Task prompt = As the lines appear below, please set them down exactly, starting at the first and finishing with the one containing "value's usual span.".

Recorded information =

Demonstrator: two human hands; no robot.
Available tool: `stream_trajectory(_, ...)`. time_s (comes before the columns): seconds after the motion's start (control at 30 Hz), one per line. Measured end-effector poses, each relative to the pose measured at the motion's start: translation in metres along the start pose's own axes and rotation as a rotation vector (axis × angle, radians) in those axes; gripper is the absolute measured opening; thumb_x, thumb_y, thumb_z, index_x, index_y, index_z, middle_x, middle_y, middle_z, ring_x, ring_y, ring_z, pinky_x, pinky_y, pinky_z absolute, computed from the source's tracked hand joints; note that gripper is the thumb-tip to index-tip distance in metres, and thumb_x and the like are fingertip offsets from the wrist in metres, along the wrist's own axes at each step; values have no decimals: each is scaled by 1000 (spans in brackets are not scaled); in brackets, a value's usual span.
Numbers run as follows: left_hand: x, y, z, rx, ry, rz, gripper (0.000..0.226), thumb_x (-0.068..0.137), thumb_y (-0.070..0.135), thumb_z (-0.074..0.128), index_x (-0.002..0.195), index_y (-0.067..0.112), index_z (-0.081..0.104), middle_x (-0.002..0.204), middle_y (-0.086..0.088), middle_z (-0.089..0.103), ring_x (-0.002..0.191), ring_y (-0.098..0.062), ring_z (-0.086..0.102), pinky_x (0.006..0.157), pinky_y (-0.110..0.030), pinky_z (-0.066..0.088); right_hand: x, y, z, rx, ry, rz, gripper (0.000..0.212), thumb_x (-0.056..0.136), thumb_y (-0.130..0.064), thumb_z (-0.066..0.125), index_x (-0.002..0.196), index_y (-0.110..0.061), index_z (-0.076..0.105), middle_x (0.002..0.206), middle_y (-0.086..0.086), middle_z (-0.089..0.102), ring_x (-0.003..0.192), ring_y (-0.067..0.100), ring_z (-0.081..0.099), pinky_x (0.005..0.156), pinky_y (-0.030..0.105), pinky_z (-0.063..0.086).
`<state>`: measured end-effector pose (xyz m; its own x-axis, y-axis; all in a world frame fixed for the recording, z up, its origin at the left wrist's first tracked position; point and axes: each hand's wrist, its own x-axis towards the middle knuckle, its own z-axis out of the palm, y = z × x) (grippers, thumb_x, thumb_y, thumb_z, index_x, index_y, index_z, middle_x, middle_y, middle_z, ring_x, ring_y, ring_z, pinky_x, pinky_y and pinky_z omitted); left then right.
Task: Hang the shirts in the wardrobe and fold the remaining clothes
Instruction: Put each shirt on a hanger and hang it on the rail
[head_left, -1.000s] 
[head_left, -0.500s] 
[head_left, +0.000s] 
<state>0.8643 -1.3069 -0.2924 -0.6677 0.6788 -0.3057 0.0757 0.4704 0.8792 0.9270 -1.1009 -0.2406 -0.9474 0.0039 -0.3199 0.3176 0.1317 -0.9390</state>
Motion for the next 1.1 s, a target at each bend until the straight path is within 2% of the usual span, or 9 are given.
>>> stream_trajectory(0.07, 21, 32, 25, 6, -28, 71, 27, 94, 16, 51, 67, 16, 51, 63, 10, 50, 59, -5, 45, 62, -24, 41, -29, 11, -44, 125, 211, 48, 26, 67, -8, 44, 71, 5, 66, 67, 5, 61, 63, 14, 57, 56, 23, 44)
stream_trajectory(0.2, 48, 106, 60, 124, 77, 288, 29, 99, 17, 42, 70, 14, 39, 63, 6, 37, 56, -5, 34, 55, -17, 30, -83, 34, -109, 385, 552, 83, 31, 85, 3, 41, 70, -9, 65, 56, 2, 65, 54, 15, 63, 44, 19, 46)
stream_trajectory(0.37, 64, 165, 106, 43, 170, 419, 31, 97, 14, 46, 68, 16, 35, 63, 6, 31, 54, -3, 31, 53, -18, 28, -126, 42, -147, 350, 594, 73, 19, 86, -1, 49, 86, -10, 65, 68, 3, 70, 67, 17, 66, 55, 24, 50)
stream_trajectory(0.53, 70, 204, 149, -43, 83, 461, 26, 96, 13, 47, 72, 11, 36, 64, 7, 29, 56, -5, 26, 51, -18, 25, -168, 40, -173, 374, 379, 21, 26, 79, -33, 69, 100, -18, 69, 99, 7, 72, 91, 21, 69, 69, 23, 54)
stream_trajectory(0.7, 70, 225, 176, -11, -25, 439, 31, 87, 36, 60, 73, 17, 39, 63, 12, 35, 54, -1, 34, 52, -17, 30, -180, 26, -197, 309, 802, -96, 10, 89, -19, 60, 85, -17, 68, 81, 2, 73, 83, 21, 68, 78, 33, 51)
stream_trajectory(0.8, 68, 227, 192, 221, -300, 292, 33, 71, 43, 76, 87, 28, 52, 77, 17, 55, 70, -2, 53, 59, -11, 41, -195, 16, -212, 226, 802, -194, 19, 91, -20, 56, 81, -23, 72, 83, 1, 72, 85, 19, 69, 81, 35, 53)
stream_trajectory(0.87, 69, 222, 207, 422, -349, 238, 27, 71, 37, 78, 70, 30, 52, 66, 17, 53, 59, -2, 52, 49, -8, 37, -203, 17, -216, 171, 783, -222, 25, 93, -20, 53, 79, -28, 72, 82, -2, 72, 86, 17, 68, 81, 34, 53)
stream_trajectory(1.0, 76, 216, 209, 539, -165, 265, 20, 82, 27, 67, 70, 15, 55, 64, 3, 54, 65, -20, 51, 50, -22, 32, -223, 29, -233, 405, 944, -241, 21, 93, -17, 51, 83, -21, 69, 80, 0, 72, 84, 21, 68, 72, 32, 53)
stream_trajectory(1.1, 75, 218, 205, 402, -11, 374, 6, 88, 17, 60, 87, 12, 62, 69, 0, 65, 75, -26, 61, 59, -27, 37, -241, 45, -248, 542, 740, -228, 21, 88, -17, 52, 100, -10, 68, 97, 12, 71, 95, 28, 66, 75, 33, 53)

Result below =
Demonstrator: two human hands; no robot.
Available tool: `stream_trajectory(_, ...)`. time_s (comes before the columns): seconds after the motion's start (control at 30 Hz), one per line. Measured end-effector poses, each relative to the pose measured at the motion's start: translation in metres along the start pose's own axes and rotation as a rotation vector (axis × angle, radians) in those axes; gripper is the absolute measured opening; thumb_x, thumb_y, thumb_z, index_x, index_y, index_z, middle_x, middle_y, middle_z, ring_x, ring_y, ring_z, pinky_x, pinky_y, pinky_z absolute, computed from the source's tracked hand joints; note that gripper is the thumb-tip to index-tip distance in metres, and thumb_x and the like are fingertip offsets from the wrist in metres, along the wrist's own axes at each step; values have no decimals: each is scaled by 1000 (spans in brackets are not scaled); in brackets, a value's usual span.

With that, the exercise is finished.